Can cybersecurity professionals qualify for the O-1 visa?
Yes, if you have notable contributions to the field. Published vulnerability disclosures, conference presentations at events like DEF CON or Black Hat, widely used open-source security tools, or significant bug bounty achievements can all serve as evidence of extraordinary ability. The O-1 bypasses the H-1B lottery and has no annual cap, making it a strong alternative for cybersecurity researchers and practitioners with a visible track record.
What cybersecurity specializations are most in demand for visa sponsorship?

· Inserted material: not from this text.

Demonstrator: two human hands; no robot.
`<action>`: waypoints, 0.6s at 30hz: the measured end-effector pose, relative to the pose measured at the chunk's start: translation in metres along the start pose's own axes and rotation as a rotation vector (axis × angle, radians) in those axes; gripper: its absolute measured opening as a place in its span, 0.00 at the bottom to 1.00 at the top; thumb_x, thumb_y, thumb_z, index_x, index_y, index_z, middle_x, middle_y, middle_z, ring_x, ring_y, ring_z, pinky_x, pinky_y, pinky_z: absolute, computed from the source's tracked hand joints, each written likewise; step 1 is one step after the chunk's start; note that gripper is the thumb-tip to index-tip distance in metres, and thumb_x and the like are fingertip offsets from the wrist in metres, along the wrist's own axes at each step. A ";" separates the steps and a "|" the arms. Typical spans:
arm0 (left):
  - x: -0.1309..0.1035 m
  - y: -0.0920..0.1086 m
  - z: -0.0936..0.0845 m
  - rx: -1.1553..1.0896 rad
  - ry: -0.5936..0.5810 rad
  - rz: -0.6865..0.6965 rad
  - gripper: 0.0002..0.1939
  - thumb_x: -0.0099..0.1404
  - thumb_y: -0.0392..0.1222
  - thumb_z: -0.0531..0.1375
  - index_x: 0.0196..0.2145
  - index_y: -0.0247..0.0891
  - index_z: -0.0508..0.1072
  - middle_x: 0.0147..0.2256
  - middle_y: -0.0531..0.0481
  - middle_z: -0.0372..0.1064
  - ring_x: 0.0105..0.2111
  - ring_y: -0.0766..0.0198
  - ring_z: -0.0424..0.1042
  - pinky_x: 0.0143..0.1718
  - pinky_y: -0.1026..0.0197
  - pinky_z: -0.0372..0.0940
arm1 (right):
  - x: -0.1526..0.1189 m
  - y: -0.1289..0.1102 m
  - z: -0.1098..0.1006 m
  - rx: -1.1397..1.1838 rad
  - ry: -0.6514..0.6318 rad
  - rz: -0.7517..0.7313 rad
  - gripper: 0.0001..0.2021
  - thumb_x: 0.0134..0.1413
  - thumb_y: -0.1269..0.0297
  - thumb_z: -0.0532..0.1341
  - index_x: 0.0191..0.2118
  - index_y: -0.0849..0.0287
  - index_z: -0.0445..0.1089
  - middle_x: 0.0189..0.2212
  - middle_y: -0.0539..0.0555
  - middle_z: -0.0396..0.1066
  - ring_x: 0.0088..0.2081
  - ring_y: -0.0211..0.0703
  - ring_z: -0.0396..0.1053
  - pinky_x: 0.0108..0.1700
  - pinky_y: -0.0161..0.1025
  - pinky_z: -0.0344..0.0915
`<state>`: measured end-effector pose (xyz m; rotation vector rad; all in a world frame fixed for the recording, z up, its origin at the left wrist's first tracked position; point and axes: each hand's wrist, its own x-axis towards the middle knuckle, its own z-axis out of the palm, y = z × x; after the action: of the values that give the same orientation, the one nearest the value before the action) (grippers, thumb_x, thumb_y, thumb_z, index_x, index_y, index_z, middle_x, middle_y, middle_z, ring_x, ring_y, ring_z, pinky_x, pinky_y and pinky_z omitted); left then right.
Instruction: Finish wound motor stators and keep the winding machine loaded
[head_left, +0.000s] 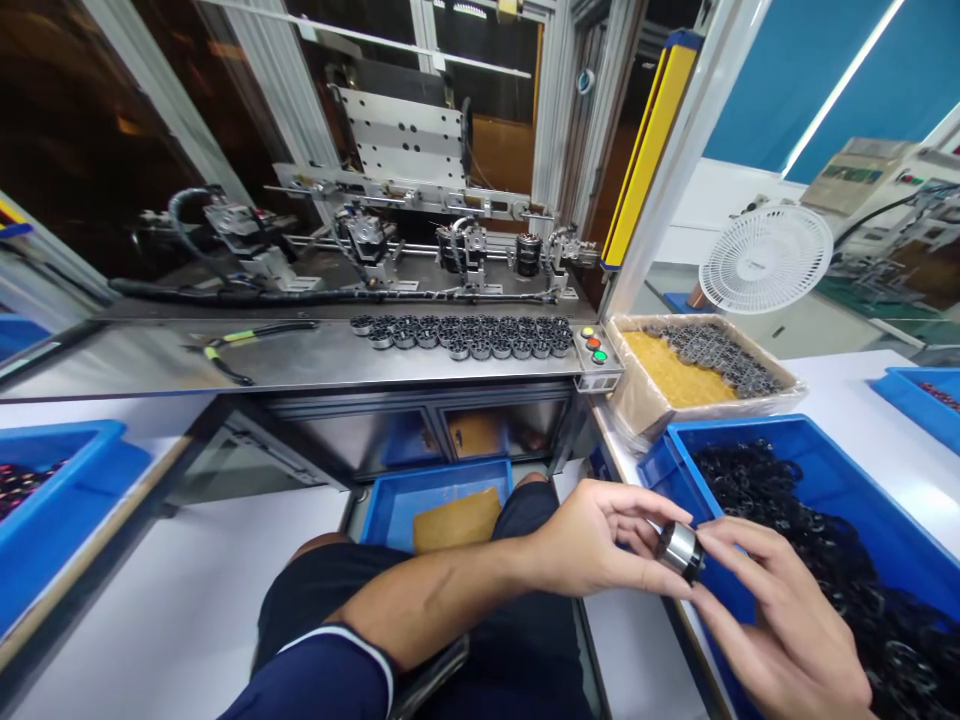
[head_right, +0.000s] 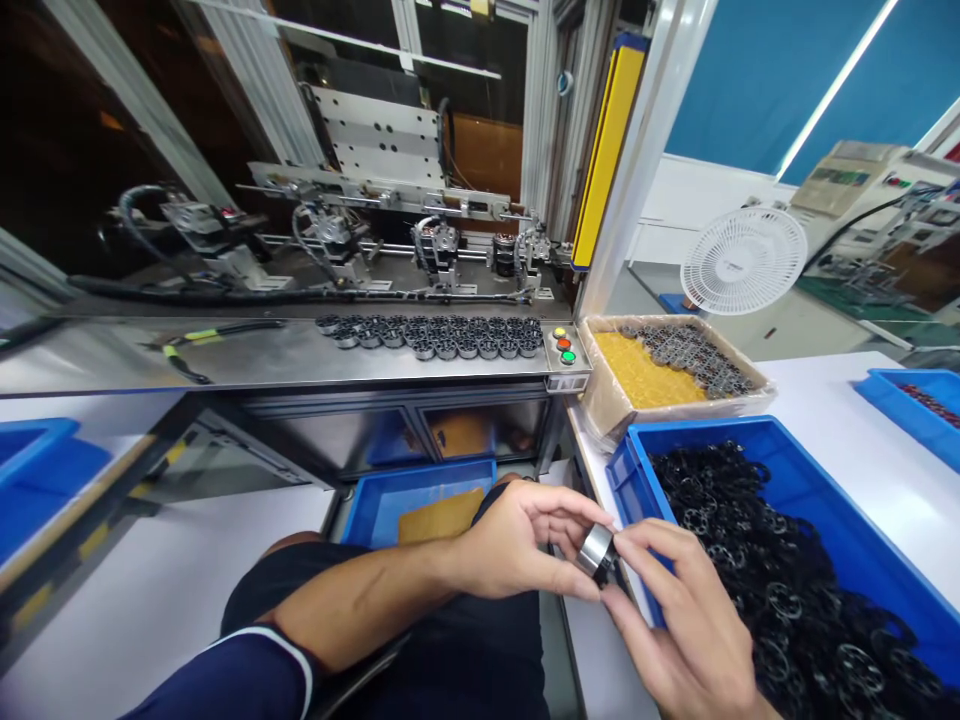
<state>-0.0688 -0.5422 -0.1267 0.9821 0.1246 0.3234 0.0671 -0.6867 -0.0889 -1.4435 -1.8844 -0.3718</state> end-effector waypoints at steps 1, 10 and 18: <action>0.000 0.001 0.000 -0.003 0.008 -0.008 0.38 0.30 0.33 0.80 0.44 0.33 0.80 0.31 0.52 0.77 0.29 0.71 0.74 0.37 0.67 0.69 | 0.000 0.000 0.000 -0.013 0.000 -0.010 0.16 0.59 0.81 0.62 0.53 0.69 0.69 0.45 0.61 0.70 0.48 0.44 0.70 0.51 0.39 0.69; 0.001 -0.009 -0.002 -0.083 0.022 -0.072 0.39 0.28 0.32 0.80 0.43 0.34 0.80 0.36 0.50 0.78 0.33 0.69 0.76 0.41 0.64 0.70 | -0.008 0.009 -0.001 -0.057 -0.040 -0.114 0.18 0.57 0.82 0.65 0.53 0.73 0.69 0.46 0.64 0.69 0.50 0.49 0.69 0.52 0.46 0.69; 0.001 -0.011 -0.003 -0.115 0.021 -0.099 0.38 0.27 0.32 0.80 0.42 0.35 0.80 0.35 0.49 0.78 0.33 0.68 0.76 0.42 0.63 0.71 | -0.007 0.011 0.000 -0.112 -0.058 -0.136 0.18 0.57 0.80 0.66 0.54 0.73 0.69 0.45 0.65 0.70 0.49 0.49 0.69 0.49 0.47 0.69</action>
<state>-0.0659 -0.5450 -0.1370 0.8562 0.1715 0.2469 0.0781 -0.6886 -0.0957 -1.4150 -2.0431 -0.5126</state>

Cloud security, application security, and incident response are among the highest-demand specializations because they require deep technical expertise that is genuinely scarce. Security engineering roles at SaaS companies and financial institutions are particularly well-sponsored. GRC (governance, risk, and compliance) roles can also qualify but may face more H-1B scrutiny since USCIS sometimes questions whether these positions require a specific technical degree.